Thundarr will you please back off! I may be an overprotective mum, in your opinion, but even if I let him have his own key it's not just going to happen in 6 days! I noticed that you are male and that says it all really. You are thinking logically, whereas I am thinking emotionally. If you ever want a good book to read, I suggest you pick up "men are from mars, women are from venus". It explains the differences between men and women and how we can understand the opposite sex. I'm going to have a word with my counsellor as well today to see if she can suggest something. She'll probably tell me to keep away from negative comments for starters. No two asd/aspergers are the same and you can't compare my son to yours. He is starting to become more independent, but it will take time. You can't rush my son into anything as he has to have a routine and can't cope with change. He'll be starting travel training next week, so surely that is a step in the right direction. You can't rush these things you know! Please don't upset me any further by going on at me, you don't know what it's like to have depression or anxiety, it's horrible!


----------



## Thundarr (Jul 4, 2012)

lostwithouthim said:


> Thundarr will you please back off! I may be an overprotective mum, in your opinion, but even if I let him have his own key it's not just going to happen in 6 days! I noticed that you are male and that says it all really. You are thinking logically, whereas I am thinking emotionally. If you ever want a good book to read, I suggest you pick up "men are from mars, women are from venus". It explains the differences between men and women and how we can understand the opposite sex. I'm going to have a word with my counsellor as well today to see if she can suggest something. She'll probably tell me to keep away from negative comments for starters. No two asd/aspergers are the same and you can't compare my son to yours. He is starting to become more independent, but it will take time. You can't rush my son into anything as he has to have a routine and can't cope with change. He'll be starting travel training next week, so surely that is a step in the right direction. You can't rush these things you know! Please don't upset me any further by going on at me, you don't know what it's like to have depression or anxiety, it's horrible!


I've stated my opinion because you asked us to and I've done it respectfully and with your son's best interest at heart.

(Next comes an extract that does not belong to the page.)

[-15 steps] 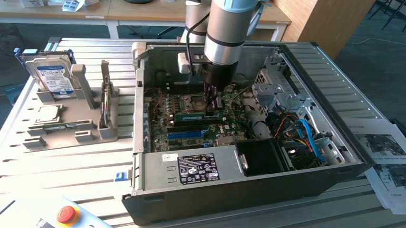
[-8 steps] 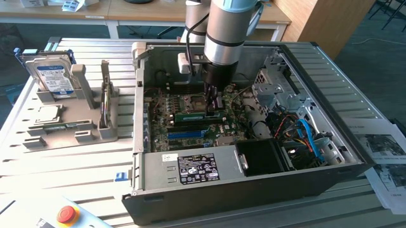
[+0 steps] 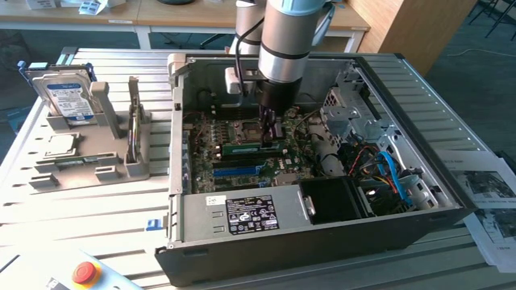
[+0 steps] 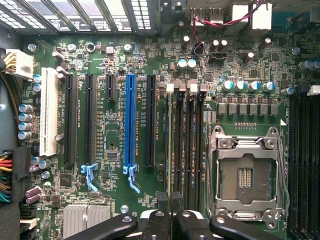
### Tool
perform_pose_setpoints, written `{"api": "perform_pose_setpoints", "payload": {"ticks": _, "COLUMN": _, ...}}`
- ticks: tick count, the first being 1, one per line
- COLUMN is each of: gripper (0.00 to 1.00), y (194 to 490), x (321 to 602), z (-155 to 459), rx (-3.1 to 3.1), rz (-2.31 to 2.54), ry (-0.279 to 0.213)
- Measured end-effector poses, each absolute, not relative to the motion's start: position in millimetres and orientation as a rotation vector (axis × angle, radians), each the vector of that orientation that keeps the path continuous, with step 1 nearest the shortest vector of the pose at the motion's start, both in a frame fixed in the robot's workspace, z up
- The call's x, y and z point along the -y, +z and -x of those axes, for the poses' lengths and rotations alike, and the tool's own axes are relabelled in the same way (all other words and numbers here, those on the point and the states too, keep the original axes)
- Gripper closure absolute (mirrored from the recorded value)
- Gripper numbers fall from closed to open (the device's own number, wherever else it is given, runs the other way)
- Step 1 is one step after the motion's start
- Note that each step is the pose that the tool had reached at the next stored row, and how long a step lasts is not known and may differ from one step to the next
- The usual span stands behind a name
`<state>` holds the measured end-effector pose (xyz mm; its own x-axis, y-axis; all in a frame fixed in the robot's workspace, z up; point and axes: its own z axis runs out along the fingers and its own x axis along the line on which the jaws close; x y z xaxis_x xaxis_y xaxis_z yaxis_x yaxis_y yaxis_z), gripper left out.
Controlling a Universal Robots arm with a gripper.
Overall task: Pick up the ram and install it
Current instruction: 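Insert the ram into the slot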
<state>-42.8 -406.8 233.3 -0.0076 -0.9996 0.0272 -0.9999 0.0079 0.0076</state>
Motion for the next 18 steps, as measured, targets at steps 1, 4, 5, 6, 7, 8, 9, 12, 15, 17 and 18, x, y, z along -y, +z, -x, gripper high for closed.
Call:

I'm sorry it wasn't an opinion you like or that it sounds like something your ex would say but I assure you I'm not him. And yes I have read Men are from Mars/Women are from Venus many years ago.

My wife had major anxiety that started when our kids were getting older and moving out, probably some of the same dynamics you're dealing with now so I'm not indifferent or naive about it. We bought material from Midwest Center for Stress & Anxiety (Lucinda Bassett) that helped a lot plus she was on medication for a while. It's not easy to come to terms with our kids growing up and being afraid they can't handle it. Problem is that's a self fulfilling prophecy. If we treat them like they can't then they believe they can't. We have a job as parents to do what we think is right whether it's scary or not.


----------



## Theseus (Feb 22, 2013)

lostwithouthim said:


> Thundarr will you please back off! ... I'm going to have a word with my counsellor as well today to see if she can suggest something. She'll probably tell me to keep away from negative comments for starters. ... ! Please don't upset me any further by going on at me, you don't know what it's like to have depression or anxiety, it's horrible!



Lostwithouthim, if you are only looking for advice that already agrees with your views, then why did you come here seeking opinions?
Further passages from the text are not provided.